Wednesday, January 18th 2006
How do you not Fine this Guy?
posted @ 9:38 pm in [ Sports ]
I just wanted to say that I can’t believe the NFL did NOT fine Joey Porter after his comments about how the refs were “cheating” because they wanted Indianapolis to win the game. I’m not just saying this because I hate Porter either. Any player or coach on any team should be fined heavily for such comments. The NFL will fine a player 10 grand for wearing the wrong color socks, but they do nothing in this situation. Seems pretty gutless by the NFL. I guess now everytime there is a bad call on the field, someone is going to cry about being cheated. In case you missed it, here’s the article and footage of Porter after the game.
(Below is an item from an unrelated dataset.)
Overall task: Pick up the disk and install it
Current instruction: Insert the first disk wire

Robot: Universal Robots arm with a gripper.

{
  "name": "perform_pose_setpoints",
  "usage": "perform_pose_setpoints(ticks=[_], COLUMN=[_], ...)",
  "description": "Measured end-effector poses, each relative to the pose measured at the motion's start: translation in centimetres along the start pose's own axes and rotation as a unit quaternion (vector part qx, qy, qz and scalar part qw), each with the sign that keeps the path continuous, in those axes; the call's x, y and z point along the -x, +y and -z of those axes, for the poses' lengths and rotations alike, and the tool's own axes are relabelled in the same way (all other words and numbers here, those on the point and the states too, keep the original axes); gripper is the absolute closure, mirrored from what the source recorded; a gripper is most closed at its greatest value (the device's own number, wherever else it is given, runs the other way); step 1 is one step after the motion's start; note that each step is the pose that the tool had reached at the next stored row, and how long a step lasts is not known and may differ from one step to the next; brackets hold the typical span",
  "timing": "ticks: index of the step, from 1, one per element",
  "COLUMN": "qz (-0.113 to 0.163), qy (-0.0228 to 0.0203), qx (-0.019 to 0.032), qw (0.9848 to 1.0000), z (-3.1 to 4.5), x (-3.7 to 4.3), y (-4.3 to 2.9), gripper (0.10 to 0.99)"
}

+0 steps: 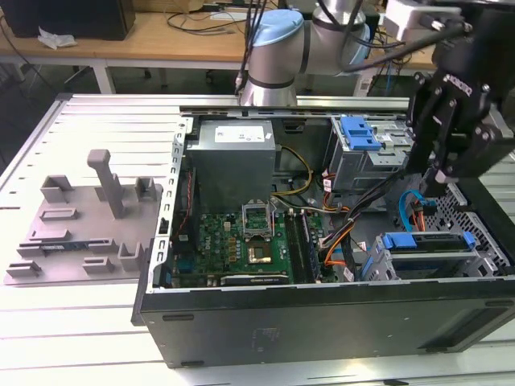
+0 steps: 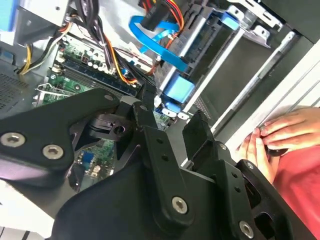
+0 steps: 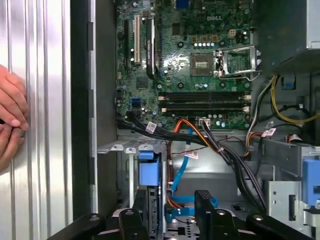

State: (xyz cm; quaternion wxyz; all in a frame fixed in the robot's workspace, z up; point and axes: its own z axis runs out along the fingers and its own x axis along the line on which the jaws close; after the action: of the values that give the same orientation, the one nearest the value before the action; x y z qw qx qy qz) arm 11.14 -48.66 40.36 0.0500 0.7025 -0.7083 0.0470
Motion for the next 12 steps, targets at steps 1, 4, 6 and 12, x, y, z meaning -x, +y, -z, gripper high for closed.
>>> perform_pose_setpoints(ticks=[1, 4, 6, 12], qz=[0.000, 0.000, 0.000, -0.003], qy=[0.0093, 0.0392, 0.0684, 0.0971], qx=[0.0001, 0.0005, 0.0008, 0.0014], qw=[1.0000, 0.9992, 0.9977, 0.9953], z=[0.04, 0.12, 0.20, 0.16], x=[0.26, 0.90, 1.45, 2.50], y=[0.00, 0.01, 0.01, -0.26], gripper=[0.580, 0.580, 0.580, 0.580])
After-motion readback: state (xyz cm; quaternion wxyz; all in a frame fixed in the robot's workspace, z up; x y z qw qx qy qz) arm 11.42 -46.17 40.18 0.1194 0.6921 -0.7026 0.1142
http://sports.espn.go.com/nfl/playoffs05/news/story?id=2296578
Tuesday, January 17th 2006
MVP my ASS!
posted @ 3:41 pm in [ Sports ]
Submitted by Luke
Shaun Alexander proved that he is not the NFL’s MVP on Saturday by his absence.
Name the other four main MVP candidates… Peyton Manning, Tom Brady, Carson Palmer, and Tiki Barber. All going home WITH their MVP candidate (except Palmer, but don’t get me started). But the Seahawks, without their MVP, still managed to win a playoff game…
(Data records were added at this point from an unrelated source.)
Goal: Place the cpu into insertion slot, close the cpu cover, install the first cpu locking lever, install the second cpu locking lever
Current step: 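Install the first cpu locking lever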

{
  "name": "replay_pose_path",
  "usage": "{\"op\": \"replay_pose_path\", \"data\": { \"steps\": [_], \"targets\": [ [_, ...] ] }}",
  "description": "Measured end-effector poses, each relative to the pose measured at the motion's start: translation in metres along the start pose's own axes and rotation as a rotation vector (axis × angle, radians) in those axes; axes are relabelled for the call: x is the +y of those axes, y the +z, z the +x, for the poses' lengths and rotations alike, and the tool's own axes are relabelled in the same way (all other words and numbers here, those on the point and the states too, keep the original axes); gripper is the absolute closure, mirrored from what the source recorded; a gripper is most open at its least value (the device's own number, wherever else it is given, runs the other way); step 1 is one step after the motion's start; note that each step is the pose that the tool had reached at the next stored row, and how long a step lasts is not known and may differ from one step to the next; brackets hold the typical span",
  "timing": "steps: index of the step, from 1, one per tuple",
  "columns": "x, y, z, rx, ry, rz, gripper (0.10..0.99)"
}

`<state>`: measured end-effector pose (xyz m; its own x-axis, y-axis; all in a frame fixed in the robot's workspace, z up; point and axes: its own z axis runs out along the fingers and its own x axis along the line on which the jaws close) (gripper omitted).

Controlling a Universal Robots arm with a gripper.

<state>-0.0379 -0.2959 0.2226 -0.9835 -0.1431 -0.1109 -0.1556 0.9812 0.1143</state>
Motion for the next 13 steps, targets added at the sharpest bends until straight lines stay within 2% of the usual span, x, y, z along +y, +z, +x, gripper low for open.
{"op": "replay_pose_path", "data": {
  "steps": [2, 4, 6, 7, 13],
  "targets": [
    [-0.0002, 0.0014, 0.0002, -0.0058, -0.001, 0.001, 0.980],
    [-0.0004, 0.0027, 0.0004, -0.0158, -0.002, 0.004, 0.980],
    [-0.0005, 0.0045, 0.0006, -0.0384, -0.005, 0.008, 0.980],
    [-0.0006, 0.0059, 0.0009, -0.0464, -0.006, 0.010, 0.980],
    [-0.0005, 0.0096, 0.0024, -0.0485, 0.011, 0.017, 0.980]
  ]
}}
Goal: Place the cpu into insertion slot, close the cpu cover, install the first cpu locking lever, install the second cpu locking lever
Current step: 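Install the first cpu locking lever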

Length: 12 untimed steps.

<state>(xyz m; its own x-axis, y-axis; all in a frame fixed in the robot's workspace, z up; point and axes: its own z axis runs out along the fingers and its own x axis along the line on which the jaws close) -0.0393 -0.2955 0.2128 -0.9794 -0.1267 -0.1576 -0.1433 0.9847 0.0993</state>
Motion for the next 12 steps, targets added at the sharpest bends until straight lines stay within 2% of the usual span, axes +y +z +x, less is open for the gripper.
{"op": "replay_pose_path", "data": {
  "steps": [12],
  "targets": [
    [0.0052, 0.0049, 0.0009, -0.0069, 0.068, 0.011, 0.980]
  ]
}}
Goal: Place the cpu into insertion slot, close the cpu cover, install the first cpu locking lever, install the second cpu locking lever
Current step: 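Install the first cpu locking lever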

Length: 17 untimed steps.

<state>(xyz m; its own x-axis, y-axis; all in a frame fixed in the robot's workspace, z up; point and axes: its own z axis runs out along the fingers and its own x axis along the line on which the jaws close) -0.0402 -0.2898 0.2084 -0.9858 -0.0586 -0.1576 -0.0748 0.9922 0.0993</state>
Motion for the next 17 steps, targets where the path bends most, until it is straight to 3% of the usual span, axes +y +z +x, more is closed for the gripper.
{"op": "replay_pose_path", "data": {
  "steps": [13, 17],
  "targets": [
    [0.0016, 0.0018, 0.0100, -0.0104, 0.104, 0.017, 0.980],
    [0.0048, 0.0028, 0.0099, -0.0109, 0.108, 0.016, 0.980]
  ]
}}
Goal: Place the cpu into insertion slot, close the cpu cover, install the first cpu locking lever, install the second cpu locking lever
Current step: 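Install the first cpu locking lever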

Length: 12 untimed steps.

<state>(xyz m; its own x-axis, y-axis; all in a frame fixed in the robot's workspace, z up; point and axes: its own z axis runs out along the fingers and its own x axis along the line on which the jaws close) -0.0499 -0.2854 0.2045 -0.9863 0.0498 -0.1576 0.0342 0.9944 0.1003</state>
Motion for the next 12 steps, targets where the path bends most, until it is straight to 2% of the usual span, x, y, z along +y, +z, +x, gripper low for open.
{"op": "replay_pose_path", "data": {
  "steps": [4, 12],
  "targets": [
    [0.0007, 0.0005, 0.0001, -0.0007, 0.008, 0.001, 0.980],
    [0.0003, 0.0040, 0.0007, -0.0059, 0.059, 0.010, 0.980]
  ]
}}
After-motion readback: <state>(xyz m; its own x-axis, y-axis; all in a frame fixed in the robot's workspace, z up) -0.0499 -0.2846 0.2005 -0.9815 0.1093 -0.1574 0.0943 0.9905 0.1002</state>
Tell me, if he is SOO important to his team that he gets the MVP, then why are they able to win in January WITHOUT HIM?!?!?!
Personally, I vote for either Brady or Palmer… The Bengals showed what kind of team they are without Palmer, 11 wins with him, asses whipped without him.
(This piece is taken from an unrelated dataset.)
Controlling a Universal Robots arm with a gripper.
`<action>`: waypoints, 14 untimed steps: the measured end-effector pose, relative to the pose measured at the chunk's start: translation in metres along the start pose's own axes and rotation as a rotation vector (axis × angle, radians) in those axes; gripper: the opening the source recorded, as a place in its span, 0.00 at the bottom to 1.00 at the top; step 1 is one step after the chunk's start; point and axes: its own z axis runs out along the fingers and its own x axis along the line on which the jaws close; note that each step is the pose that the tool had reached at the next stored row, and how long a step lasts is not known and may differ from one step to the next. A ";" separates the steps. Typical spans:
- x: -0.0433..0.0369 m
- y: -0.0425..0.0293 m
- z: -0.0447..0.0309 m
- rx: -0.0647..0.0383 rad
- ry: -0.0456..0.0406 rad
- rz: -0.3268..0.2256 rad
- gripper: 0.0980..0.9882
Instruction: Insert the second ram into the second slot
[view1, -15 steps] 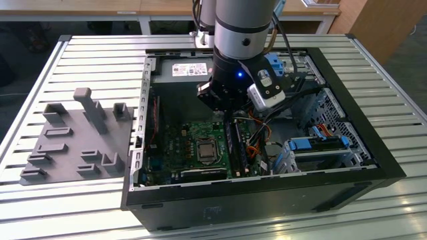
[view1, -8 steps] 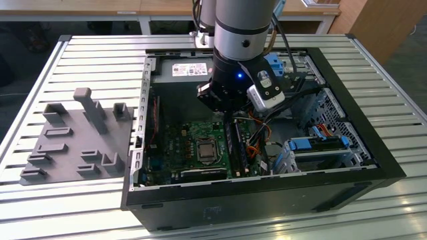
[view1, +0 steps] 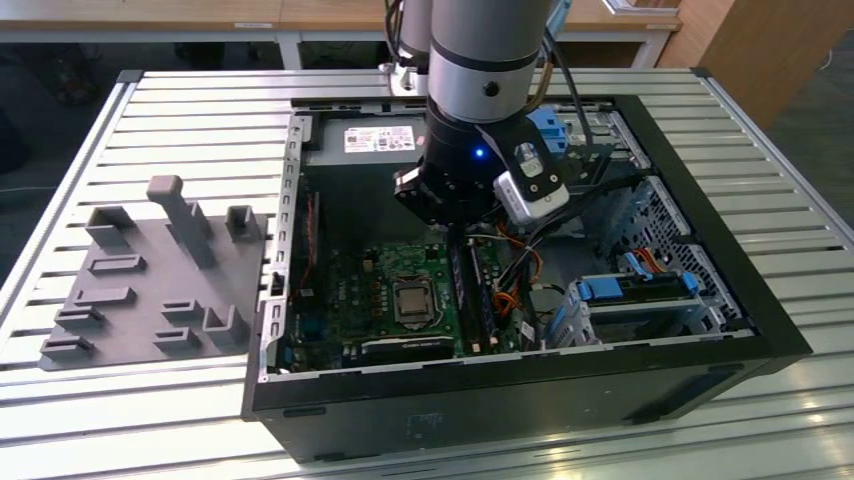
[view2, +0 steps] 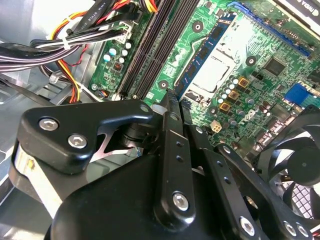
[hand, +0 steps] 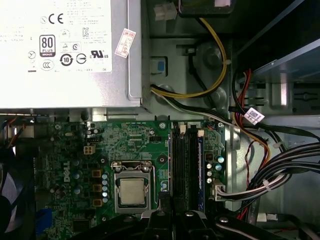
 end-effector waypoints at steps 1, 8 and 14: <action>0.0000 -0.0003 0.0001 0.000 0.0000 0.000 0.04; -0.0001 -0.0004 0.0011 0.003 0.0000 0.000 0.04; 0.0000 -0.0006 0.0023 0.003 0.0000 0.000 0.04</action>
And as much as I hate the Patriots, I’m beginning to believe that Brady isn’t quite as overrated as I once thought, but I still think the media needs to get off his jock.
So, there you have it. Alexander, while having an outstanding year (one of the best ever by an RB) shouldn’t have been given the MVP. They don’t need him to win, and the NFL is FULL of really, really good runners…
Monday, January 16th 2006
Shut up Boomer
posted @ 5:00 am in [ Sports ]
Boomer Esiason is starting to really piss me off! First he makes his comments about players on the current Bengals team, calling Chad Johnson a “knucklehead”, then he goes talking about how it would have been highway robbery had the Colts beaten the Stealers. Hey Boomer, SHUT THE F— UP! Why don’t you just move to Pittsburgh and get a job working for them since you love swinging on them so much.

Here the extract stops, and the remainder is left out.